Eddie Van Halen acquired a telephone name from somebody who launched himself as “Quincy” in 1982.
“I don’t know anybody named Quincy,” the guitarist confidently informed the caller. However he did know somebody named Quincy: Quincy Jones, who was producing Michael Jackson’s sixth solo album. Jones wished to know if Van Halen was fascinated about enjoying a guitar solo on one of many LP’s songs, “Beat It.” Jackson had purposefully written the track intending to include a tougher rock sound — “the kind of track that I might purchase if I had been to purchase a rock track,” as he described it.
As soon as Van Halen realized he wasn’t being pranked, he agreed and arrived at Los Angeles’ Westlake Recording Studios to put down a monitor.

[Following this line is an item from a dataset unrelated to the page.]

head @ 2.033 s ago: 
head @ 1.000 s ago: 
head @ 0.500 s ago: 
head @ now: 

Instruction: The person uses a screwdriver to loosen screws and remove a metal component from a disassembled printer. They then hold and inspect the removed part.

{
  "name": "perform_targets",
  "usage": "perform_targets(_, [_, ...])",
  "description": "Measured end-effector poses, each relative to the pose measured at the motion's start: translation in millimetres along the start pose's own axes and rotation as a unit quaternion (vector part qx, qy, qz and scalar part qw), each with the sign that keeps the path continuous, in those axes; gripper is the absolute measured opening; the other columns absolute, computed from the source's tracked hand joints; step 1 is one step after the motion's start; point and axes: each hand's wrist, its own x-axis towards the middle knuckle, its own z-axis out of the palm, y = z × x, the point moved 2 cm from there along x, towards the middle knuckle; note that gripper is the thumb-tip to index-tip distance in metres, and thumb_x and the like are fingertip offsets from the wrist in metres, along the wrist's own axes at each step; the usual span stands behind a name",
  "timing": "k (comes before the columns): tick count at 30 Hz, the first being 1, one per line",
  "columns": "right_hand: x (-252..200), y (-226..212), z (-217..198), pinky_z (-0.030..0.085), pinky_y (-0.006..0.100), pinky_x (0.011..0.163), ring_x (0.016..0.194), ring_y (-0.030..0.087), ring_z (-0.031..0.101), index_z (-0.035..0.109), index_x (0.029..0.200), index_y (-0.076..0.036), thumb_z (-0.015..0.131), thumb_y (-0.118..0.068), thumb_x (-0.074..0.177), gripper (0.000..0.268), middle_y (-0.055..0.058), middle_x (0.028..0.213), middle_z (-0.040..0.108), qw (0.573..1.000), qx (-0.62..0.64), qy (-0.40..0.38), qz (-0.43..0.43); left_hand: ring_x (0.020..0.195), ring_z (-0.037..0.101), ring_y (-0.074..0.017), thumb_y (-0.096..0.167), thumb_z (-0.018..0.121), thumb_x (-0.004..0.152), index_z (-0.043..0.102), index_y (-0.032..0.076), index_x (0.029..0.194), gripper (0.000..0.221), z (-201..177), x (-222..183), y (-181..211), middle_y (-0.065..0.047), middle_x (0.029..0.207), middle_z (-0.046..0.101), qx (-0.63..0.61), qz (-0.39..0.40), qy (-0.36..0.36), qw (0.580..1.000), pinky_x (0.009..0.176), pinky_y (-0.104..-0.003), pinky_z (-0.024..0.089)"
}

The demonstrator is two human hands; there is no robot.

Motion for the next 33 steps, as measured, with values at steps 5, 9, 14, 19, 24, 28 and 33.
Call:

“I requested Quincy, ‘What would you like me to do?'” Van Halen recalled to CNN in 2012. “And he goes, ‘No matter you need to do.’ And I’m going, ‘Watch out while you say that. If something about me, watch out while you say, ‘Do something you need!'”
“Beat It,” the third single from Thriller, was a colossal success, reaching No. 1 on the Billboard Scorching 100 and staying there for 3 weeks, promoting 7 million copies worldwide and changing into some of the recognizable pop songs in historical past.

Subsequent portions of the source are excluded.